Uit de Oude Doos: Sjoerd Kooistra

Iedere twee weken rakelt ANS herinneringen op door een artikel uit de archieven te plukken. Deze week in de nostalgische rubriek: de expansiedrift van horecamagnaat Sjoerd Kooistra.

Ook op Koninginnedag 2013 stonden de Nijmeegse straten in het centrum weer vol met feestvierderders. Zo was er in Nijmegen het jaarlijkse Oranjepop in het Hunnerpark en waren er podia op de Grote Markt, het Koningsplein en in de Molenstraat.

Gouden tijden dus voor de kroegen in de binnenstad, waar horecamagnaat Sjoerd Kooistra zo'n tien jaar geleden nog de dienst uitmaakte. Cafés op het Koningsplein en in de Molenstraat behoorden tot zijn bezit. De horecamagnaat begon met één café in het Groningse Norg en breidde in enkele jaren tijd zijn imperium uit met tientallen bedrijven door heel Nederland. Die expansiedrift werd uiteindelijk zijn dood, want met een huurachterstand van 1 miljoen euro op zak pleegde Kooistra in 2010 zelfmoord.

ANS sprak de horecagigant in 1997 toen hij op het punt stond een Nijmeegse variant van De Drie Gezusters te openen. In het interview door Koen Dortmans wordt zijn expansiedrift duidelijk. 'Het is niet zo dat ik Nijmegen in het bijzonder wilde toevoegen. Het leek me leuk om er een derde stad bij te hebben.'

Lees hieronder het gehele interview met Sjoerd Kooistra uit de introductie-ANS van 1997.

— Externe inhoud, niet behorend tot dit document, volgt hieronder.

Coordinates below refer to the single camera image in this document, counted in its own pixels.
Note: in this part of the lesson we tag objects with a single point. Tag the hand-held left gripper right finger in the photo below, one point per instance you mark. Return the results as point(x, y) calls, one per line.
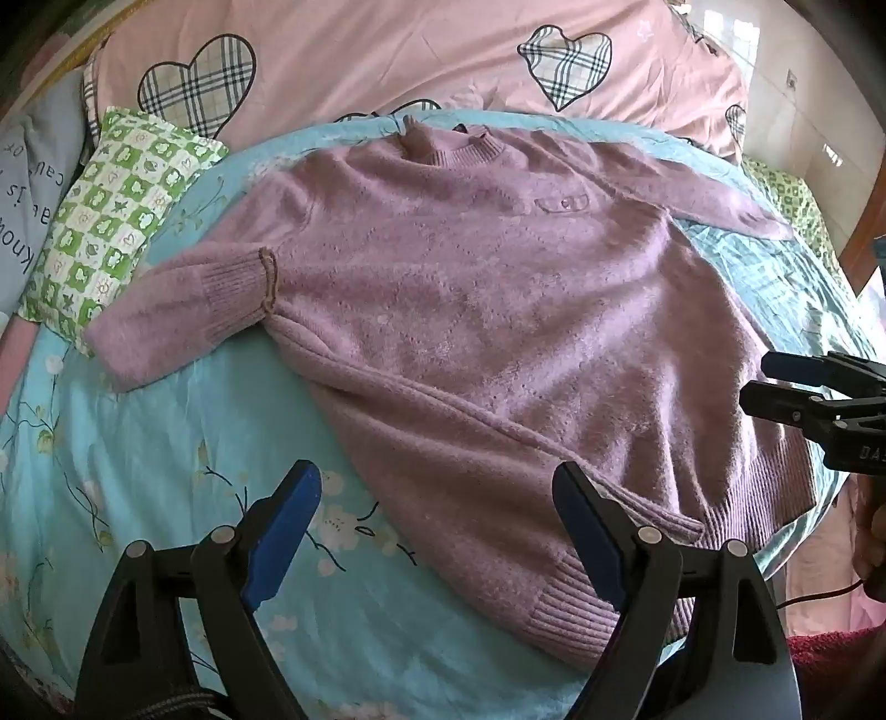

'Geen gelul, gewoon kopen'

Sjoerd Kooistra is het typische voorbeeld van the American Dream. Stond hij vijfentwinitg jaar geleden nog de dronkemanspis van het urinoir te schrobben, nu rijdt hij de hele dag in de auto als nijmeegs grootkroegbezitter. Het Koningsplein, De Waag en binnenkort De Drie Gezusters in de Molenstraat behoren tot zijn imperium.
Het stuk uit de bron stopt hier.